* WHAT IS REQUIRED *
Using the entries below, output each line exactly from the first through the one that contains "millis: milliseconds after".
(Beginning of MATERIAL SHOWN)
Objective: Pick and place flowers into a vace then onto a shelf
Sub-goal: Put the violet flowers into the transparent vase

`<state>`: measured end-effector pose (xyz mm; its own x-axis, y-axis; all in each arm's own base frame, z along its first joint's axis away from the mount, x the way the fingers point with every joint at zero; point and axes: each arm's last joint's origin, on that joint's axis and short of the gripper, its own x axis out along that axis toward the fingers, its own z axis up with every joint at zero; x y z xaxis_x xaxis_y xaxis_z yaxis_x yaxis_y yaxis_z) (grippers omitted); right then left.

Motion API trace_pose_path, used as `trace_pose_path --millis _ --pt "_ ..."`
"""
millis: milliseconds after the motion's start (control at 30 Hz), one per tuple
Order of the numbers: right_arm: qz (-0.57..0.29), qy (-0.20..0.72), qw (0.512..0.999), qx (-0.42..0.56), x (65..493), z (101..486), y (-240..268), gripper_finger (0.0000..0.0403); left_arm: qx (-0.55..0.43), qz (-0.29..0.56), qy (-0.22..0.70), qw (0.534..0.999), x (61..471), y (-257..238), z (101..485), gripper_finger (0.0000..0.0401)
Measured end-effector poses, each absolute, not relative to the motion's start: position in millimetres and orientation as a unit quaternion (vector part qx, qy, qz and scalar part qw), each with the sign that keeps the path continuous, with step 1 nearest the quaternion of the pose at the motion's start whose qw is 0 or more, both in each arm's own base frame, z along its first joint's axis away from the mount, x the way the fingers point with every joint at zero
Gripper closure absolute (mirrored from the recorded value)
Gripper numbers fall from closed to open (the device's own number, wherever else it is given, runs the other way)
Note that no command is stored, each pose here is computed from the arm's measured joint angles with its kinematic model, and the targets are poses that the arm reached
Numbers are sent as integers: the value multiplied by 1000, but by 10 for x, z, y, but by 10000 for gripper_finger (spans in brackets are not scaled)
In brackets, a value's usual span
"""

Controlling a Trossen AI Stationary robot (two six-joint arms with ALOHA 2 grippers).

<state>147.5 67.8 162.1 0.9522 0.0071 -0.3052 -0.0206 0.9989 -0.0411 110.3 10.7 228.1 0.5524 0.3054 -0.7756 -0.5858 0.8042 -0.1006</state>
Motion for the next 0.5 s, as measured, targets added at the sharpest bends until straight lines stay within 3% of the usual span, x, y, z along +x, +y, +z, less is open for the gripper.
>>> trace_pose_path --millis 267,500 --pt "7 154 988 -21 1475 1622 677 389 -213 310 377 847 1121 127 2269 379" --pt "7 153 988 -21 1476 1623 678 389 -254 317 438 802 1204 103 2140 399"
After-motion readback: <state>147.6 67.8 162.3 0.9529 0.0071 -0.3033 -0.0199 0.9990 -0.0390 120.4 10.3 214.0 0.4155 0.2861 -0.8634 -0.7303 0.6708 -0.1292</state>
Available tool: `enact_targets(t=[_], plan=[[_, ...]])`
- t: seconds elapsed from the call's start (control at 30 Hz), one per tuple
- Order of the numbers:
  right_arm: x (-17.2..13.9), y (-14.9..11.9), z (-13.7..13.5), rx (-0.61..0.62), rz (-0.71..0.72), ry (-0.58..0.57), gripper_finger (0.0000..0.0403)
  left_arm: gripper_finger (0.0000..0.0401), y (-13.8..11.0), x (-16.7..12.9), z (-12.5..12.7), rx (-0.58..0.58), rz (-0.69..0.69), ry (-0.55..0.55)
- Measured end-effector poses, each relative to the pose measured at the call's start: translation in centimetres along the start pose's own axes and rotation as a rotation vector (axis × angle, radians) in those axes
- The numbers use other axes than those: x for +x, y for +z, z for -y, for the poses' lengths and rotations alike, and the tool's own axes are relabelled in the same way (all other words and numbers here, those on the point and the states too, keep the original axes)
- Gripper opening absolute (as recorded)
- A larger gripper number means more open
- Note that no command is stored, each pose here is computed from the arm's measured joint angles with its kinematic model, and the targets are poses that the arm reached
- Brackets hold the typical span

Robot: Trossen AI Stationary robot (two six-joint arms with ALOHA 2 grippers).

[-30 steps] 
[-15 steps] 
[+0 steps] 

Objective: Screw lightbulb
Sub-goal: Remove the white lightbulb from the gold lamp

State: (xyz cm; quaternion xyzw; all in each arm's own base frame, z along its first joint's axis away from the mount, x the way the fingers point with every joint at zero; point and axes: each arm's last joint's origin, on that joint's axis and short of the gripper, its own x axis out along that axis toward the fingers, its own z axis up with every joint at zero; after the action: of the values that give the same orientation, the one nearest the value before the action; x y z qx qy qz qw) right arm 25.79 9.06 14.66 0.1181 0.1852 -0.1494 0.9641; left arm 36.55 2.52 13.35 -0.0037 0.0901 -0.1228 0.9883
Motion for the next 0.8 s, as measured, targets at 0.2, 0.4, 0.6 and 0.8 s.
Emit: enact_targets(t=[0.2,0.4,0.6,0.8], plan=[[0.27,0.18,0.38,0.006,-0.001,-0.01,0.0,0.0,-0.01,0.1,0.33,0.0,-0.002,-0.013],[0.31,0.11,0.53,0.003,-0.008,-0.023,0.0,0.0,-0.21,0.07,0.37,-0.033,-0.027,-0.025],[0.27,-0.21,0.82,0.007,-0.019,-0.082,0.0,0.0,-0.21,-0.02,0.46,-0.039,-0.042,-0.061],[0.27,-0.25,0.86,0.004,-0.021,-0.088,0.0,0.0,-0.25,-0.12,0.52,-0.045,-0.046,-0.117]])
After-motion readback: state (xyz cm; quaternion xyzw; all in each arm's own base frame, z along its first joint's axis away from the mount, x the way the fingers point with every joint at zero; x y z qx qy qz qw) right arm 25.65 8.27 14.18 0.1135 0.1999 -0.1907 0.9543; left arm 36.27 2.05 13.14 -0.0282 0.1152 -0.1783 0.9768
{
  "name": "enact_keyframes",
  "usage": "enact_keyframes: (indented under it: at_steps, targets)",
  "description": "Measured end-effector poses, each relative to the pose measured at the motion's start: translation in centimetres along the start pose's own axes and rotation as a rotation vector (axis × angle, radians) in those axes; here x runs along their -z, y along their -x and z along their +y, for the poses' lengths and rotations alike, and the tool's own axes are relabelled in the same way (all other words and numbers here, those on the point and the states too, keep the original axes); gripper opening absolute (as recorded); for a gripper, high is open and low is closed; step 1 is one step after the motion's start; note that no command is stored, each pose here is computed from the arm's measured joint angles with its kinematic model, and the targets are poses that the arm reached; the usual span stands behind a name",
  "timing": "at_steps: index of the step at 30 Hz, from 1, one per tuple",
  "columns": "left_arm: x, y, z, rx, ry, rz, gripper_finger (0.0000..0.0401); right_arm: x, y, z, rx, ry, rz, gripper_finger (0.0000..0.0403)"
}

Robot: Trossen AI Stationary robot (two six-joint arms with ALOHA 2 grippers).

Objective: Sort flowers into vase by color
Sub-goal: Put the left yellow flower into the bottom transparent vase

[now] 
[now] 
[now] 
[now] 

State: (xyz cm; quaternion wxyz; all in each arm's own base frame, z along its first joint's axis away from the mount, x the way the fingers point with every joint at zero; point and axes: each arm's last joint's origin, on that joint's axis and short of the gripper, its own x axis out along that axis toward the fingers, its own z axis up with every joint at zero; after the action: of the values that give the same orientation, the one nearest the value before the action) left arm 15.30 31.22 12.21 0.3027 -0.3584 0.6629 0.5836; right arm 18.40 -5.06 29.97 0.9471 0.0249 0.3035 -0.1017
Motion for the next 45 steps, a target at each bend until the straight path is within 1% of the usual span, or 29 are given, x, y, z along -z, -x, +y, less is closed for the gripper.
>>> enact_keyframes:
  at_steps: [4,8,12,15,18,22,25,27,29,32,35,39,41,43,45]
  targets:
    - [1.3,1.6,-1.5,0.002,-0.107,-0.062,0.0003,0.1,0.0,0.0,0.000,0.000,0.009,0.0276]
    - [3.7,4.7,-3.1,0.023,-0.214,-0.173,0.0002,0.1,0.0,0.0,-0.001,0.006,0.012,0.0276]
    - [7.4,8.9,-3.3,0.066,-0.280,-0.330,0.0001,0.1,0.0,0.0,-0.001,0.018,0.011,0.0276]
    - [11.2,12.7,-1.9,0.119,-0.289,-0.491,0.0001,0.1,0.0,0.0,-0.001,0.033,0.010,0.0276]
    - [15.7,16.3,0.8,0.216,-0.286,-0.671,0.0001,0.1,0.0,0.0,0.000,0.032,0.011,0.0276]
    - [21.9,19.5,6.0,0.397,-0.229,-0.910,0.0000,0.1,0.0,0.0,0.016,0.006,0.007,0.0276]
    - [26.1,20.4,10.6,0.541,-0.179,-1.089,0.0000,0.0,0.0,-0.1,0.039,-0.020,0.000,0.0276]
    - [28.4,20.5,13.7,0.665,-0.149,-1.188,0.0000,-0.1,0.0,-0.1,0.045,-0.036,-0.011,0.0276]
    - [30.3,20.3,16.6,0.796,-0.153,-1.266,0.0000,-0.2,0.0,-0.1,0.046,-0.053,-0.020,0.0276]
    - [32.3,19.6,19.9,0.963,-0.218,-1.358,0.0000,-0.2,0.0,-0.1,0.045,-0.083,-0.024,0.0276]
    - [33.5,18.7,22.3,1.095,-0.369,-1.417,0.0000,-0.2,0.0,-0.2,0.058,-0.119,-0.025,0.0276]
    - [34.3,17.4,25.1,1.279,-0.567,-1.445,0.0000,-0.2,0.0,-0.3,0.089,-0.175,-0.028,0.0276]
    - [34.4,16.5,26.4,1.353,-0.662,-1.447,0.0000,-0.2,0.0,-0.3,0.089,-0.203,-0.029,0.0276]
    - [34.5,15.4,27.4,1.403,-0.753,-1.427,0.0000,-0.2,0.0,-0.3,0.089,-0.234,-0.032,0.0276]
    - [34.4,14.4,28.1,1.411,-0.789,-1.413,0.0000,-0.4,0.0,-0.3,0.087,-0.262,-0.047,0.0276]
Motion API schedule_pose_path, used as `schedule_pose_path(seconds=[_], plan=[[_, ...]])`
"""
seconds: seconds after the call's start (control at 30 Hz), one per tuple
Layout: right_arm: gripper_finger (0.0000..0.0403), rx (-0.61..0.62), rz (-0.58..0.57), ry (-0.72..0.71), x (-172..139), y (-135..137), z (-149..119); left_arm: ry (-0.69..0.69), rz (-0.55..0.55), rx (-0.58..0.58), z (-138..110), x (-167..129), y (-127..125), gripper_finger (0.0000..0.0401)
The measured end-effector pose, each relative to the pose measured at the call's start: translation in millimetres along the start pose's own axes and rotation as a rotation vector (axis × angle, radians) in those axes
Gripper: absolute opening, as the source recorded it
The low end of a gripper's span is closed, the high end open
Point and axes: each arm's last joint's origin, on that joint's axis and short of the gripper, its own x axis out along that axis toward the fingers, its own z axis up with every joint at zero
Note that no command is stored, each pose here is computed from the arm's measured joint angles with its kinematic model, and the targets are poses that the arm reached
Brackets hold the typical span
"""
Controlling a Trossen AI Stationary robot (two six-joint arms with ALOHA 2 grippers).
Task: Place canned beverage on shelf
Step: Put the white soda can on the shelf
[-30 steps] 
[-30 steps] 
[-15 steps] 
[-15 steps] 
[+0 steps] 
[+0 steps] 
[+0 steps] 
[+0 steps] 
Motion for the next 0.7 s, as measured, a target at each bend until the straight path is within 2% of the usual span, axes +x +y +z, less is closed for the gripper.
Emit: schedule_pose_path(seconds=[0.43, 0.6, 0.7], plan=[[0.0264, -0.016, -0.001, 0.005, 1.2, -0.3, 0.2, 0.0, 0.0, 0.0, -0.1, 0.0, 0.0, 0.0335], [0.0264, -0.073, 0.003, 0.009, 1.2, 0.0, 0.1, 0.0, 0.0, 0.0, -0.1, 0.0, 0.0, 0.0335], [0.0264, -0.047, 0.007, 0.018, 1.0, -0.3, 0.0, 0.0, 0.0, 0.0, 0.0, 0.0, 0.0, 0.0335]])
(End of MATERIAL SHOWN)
* TASK OUTPUT *
Objective: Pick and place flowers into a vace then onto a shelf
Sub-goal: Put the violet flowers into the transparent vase

`<state>`: measured end-effector pose (xyz mm; its own x-axis, y-axis; all in each arm's own base frame, z along its first joint's axis away from the mount, x the way the fingers point with every joint at zero; point and axes: each arm's last joint's origin, on that joint's axis and short of the gripper, its own x axis out along that axis toward the fingers, its own z axis up with every joint at zero; x y z xaxis_x xaxis_y xaxis_z yaxis_x yaxis_y yaxis_z) (grippers omitted); right then left.

Motion API trace_pose_path, used as `trace_pose_path --millis _ --pt "_ ..."`
"""
millis: milliseconds after the motion's start (control at 30 Hz), one per tuple

Work on this exercise is complete.